(Stored items)
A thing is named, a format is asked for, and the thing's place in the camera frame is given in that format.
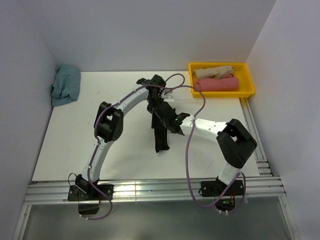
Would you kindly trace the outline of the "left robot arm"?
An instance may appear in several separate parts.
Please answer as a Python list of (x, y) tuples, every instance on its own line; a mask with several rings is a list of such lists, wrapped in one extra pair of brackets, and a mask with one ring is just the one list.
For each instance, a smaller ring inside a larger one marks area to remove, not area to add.
[(122, 99), (114, 103), (100, 104), (94, 123), (97, 144), (87, 166), (75, 179), (75, 185), (80, 188), (79, 194), (86, 200), (95, 198), (98, 193), (96, 184), (100, 179), (103, 163), (109, 149), (123, 133), (125, 115), (153, 93), (156, 97), (160, 95), (165, 86), (165, 80), (158, 75), (154, 75), (150, 80), (141, 78), (132, 91)]

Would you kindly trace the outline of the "black t-shirt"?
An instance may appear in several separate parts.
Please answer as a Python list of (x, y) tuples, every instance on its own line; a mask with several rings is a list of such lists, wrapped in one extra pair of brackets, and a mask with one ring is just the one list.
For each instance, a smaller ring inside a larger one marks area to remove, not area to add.
[(151, 120), (151, 128), (154, 129), (155, 151), (167, 151), (170, 149), (167, 142), (167, 129), (162, 125), (158, 116), (153, 113)]

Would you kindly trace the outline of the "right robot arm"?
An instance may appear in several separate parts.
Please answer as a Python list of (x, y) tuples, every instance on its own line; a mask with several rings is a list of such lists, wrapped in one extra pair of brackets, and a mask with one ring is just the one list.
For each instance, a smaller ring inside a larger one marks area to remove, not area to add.
[(233, 118), (228, 122), (218, 122), (197, 118), (196, 115), (185, 112), (177, 114), (165, 101), (149, 103), (147, 111), (152, 115), (151, 128), (154, 129), (157, 153), (170, 149), (167, 141), (168, 132), (188, 136), (185, 147), (185, 172), (189, 181), (189, 147), (192, 136), (214, 141), (225, 160), (216, 179), (216, 189), (222, 195), (227, 195), (233, 190), (233, 182), (258, 146), (239, 120)]

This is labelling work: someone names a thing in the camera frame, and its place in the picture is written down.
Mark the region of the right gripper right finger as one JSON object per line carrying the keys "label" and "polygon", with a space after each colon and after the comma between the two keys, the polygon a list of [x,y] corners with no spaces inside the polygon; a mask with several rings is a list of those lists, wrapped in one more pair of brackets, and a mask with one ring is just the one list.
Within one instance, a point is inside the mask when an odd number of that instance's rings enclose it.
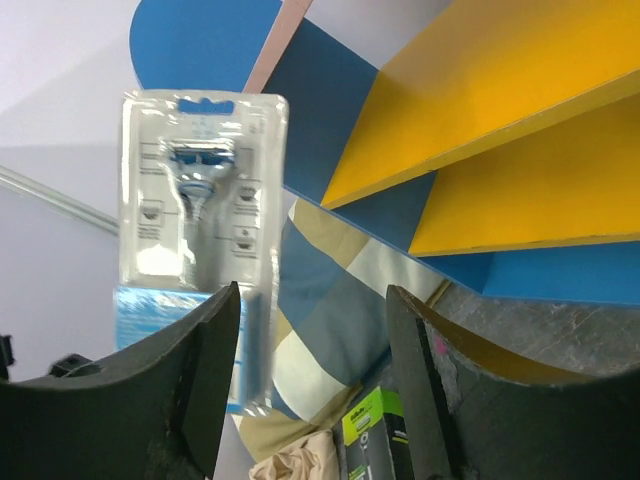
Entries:
{"label": "right gripper right finger", "polygon": [[639,374],[592,377],[509,351],[399,286],[386,319],[418,479],[635,479]]}

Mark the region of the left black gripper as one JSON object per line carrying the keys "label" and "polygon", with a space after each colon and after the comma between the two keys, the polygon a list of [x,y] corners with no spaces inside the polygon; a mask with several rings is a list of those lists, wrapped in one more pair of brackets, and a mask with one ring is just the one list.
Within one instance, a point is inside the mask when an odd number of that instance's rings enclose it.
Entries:
{"label": "left black gripper", "polygon": [[103,366],[97,362],[72,353],[54,361],[48,370],[39,376],[15,380],[11,376],[11,369],[15,366],[14,349],[11,335],[1,335],[1,382],[2,383],[51,383],[51,382],[81,382],[101,383],[103,381]]}

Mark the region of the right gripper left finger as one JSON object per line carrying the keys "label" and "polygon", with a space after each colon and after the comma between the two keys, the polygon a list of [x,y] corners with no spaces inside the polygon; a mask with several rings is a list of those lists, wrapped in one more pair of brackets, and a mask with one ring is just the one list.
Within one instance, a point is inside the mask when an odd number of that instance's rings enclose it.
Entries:
{"label": "right gripper left finger", "polygon": [[240,313],[231,283],[112,355],[2,382],[2,478],[212,478]]}

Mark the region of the blue Gillette razor blister pack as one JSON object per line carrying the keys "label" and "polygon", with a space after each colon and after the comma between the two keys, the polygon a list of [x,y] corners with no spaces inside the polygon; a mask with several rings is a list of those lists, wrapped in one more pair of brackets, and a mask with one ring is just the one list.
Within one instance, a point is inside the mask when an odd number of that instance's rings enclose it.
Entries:
{"label": "blue Gillette razor blister pack", "polygon": [[271,407],[288,119],[276,94],[153,89],[122,104],[116,347],[236,283],[232,414]]}

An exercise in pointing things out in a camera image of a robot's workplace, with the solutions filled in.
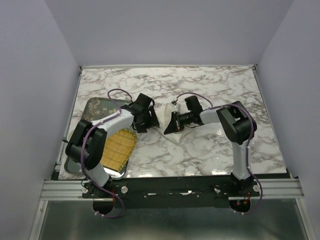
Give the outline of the cream cloth napkin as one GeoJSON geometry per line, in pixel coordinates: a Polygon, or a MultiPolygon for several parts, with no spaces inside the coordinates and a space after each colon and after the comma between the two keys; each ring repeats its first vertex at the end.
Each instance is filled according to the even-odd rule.
{"type": "MultiPolygon", "coordinates": [[[[163,103],[161,106],[156,108],[155,113],[159,121],[159,127],[156,127],[155,129],[173,144],[181,145],[184,141],[185,135],[188,135],[193,127],[197,126],[197,124],[191,123],[189,125],[186,125],[182,131],[171,134],[164,134],[164,131],[171,120],[171,114],[173,112],[170,103],[171,102],[163,103]]],[[[187,111],[187,106],[185,104],[180,104],[180,114],[186,113],[187,111]]]]}

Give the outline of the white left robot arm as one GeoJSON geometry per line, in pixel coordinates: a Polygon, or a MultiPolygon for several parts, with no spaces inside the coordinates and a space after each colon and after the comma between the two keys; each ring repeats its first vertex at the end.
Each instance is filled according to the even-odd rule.
{"type": "Polygon", "coordinates": [[[141,93],[130,104],[120,106],[118,110],[95,121],[80,120],[65,148],[65,154],[79,163],[85,177],[93,184],[93,191],[101,198],[111,191],[108,183],[110,175],[101,164],[106,140],[116,132],[133,127],[137,133],[146,133],[148,129],[159,127],[155,113],[155,101],[141,93]]]}

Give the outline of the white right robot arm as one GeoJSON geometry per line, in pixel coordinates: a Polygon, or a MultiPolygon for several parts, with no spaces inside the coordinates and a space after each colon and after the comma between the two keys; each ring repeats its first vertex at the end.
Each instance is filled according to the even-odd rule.
{"type": "Polygon", "coordinates": [[[230,191],[236,196],[243,195],[253,182],[249,164],[249,146],[257,130],[256,121],[240,101],[212,106],[206,110],[203,109],[196,95],[187,97],[184,101],[188,112],[172,111],[164,134],[181,132],[189,124],[196,124],[199,127],[221,123],[226,137],[232,143],[233,169],[230,191]]]}

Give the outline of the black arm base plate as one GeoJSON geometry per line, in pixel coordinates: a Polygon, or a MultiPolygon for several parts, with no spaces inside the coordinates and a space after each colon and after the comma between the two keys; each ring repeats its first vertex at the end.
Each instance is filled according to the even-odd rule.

■ **WHAT TO WORK ON**: For this exercise, output the records exactly but omit their pictures.

■ **RESPONSE FOR THIS EXERCISE**:
A thing is named, a format is asked for, and the thing's place in the camera frame is given in that format.
Would you kindly trace the outline of the "left robot arm"?
An instance may appear in several separate parts.
Please answer as a Python list of (x, y) tuples, every instance on its own line; a mask with several rings is a list of such lists, wrapped in one extra pair of brackets, and a mask with one ring is just the one list.
For each instance, a smaller ring inside a larger one marks area to remove, not area to add.
[(122, 99), (114, 103), (100, 104), (94, 123), (97, 144), (87, 166), (75, 179), (75, 185), (80, 188), (79, 194), (86, 200), (95, 198), (98, 193), (96, 184), (100, 179), (103, 163), (109, 149), (123, 133), (125, 115), (153, 93), (156, 97), (160, 95), (165, 86), (165, 80), (158, 75), (154, 75), (150, 80), (141, 78), (132, 91)]

Would you kindly trace the outline of the "black t-shirt"?
An instance may appear in several separate parts.
Please answer as a Python list of (x, y) tuples, every instance on its own line; a mask with several rings is a list of such lists, wrapped in one extra pair of brackets, and a mask with one ring is just the one list.
For each instance, a smaller ring inside a larger one marks area to remove, not area to add.
[(151, 120), (151, 128), (154, 129), (155, 151), (167, 151), (170, 149), (167, 142), (167, 129), (162, 125), (158, 116), (153, 113)]

Would you kindly trace the outline of the "right robot arm"?
An instance may appear in several separate parts.
Please answer as a Python list of (x, y) tuples, every instance on its own line; a mask with several rings is a list of such lists, wrapped in one extra pair of brackets, and a mask with one ring is just the one list.
For each instance, a smaller ring inside a larger one marks area to remove, not area to add.
[(233, 118), (228, 122), (218, 122), (197, 118), (196, 115), (185, 112), (177, 114), (165, 101), (149, 103), (147, 111), (152, 115), (151, 128), (154, 129), (157, 153), (170, 149), (167, 141), (168, 132), (188, 136), (185, 147), (185, 172), (189, 181), (189, 147), (192, 136), (214, 141), (225, 160), (216, 179), (216, 189), (222, 195), (227, 195), (233, 190), (233, 182), (258, 146), (239, 120)]

This is labelling work: someone names a thing in the camera frame, and its place in the picture is written down.
Mark the region of the right gripper right finger as one JSON object per line carrying the keys "label" and "polygon", with a space after each colon and after the comma between the two keys, the polygon a list of [x,y] corners with no spaces inside the polygon; a mask with several rings is a list of those lists, wrapped in one more pair of brackets, and a mask with one ring is just the one list.
Within one instance, a point is inside the mask when an odd number of that instance's rings enclose it.
Entries:
{"label": "right gripper right finger", "polygon": [[639,374],[592,377],[509,351],[399,286],[386,319],[418,479],[635,479]]}

Mark the region of the left black gripper as one JSON object per line carrying the keys "label" and "polygon", with a space after each colon and after the comma between the two keys, the polygon a list of [x,y] corners with no spaces inside the polygon; a mask with several rings is a list of those lists, wrapped in one more pair of brackets, and a mask with one ring is just the one list.
Within one instance, a point is inside the mask when an odd number of that instance's rings enclose it.
Entries:
{"label": "left black gripper", "polygon": [[103,366],[97,362],[72,353],[54,361],[48,370],[39,376],[15,380],[11,376],[11,369],[15,366],[14,349],[11,335],[1,335],[1,382],[2,383],[51,383],[51,382],[81,382],[101,383],[103,381]]}

Mark the region of the right gripper left finger as one JSON object per line carrying the keys "label" and "polygon", with a space after each colon and after the comma between the two keys, the polygon a list of [x,y] corners with no spaces inside the polygon; a mask with several rings is a list of those lists, wrapped in one more pair of brackets, and a mask with one ring is just the one list.
Within one instance, a point is inside the mask when an odd number of that instance's rings enclose it.
Entries:
{"label": "right gripper left finger", "polygon": [[240,313],[231,283],[112,355],[2,382],[2,478],[212,478]]}

Mark the region of the blue Gillette razor blister pack as one JSON object per line carrying the keys "label" and "polygon", with a space after each colon and after the comma between the two keys, the polygon a list of [x,y] corners with no spaces inside the polygon; a mask with several rings is a list of those lists, wrapped in one more pair of brackets, and a mask with one ring is just the one list.
Within one instance, a point is inside the mask when an odd number of that instance's rings enclose it.
Entries:
{"label": "blue Gillette razor blister pack", "polygon": [[271,407],[288,119],[276,94],[153,89],[122,104],[116,347],[236,283],[232,414]]}

An exercise in pointing things out in a camera image of a robot's workplace, with the solutions filled in.
Give the outline of the cream cloth napkin as one GeoJSON geometry per line, in pixel coordinates: a Polygon, or a MultiPolygon for several parts, with no spaces inside the coordinates and a space after each colon and after the comma between the two keys; each ring repeats its first vertex at the end.
Each instance is filled according to the even-odd rule.
{"type": "MultiPolygon", "coordinates": [[[[163,103],[161,106],[156,108],[155,113],[159,121],[159,127],[156,127],[155,129],[173,144],[181,145],[184,141],[185,135],[188,135],[193,127],[197,126],[197,124],[191,123],[189,125],[186,125],[182,131],[171,134],[164,134],[164,131],[171,120],[171,114],[173,112],[170,103],[171,102],[163,103]]],[[[187,111],[187,106],[185,104],[180,104],[180,114],[186,113],[187,111]]]]}

Give the outline of the white left robot arm as one GeoJSON geometry per line, in pixel coordinates: a Polygon, or a MultiPolygon for several parts, with no spaces inside the coordinates and a space after each colon and after the comma between the two keys; each ring repeats its first vertex at the end.
Each instance is filled according to the even-odd rule.
{"type": "Polygon", "coordinates": [[[141,93],[130,104],[120,106],[118,110],[95,121],[80,120],[65,148],[65,154],[79,163],[85,177],[93,184],[93,191],[101,198],[111,191],[108,183],[110,175],[101,164],[106,140],[116,132],[133,127],[137,133],[146,133],[148,129],[159,127],[155,113],[155,101],[141,93]]]}

Give the outline of the white right robot arm as one GeoJSON geometry per line, in pixel coordinates: a Polygon, or a MultiPolygon for several parts, with no spaces inside the coordinates and a space after each colon and after the comma between the two keys; each ring repeats its first vertex at the end.
Each instance is filled according to the even-odd rule.
{"type": "Polygon", "coordinates": [[[230,191],[236,196],[243,195],[253,182],[249,164],[249,146],[257,130],[256,121],[240,101],[212,106],[206,110],[203,109],[196,95],[187,97],[184,101],[188,112],[172,111],[164,134],[181,132],[189,124],[196,124],[199,127],[221,123],[226,137],[232,143],[233,169],[230,191]]]}

Give the outline of the black arm base plate as one GeoJSON geometry per line, in pixel coordinates: a Polygon, or a MultiPolygon for several parts, with no spaces inside the coordinates and a space after each colon and after the comma between the two keys; each ring repeats its first vertex at the end.
Each instance is filled according to the even-odd rule.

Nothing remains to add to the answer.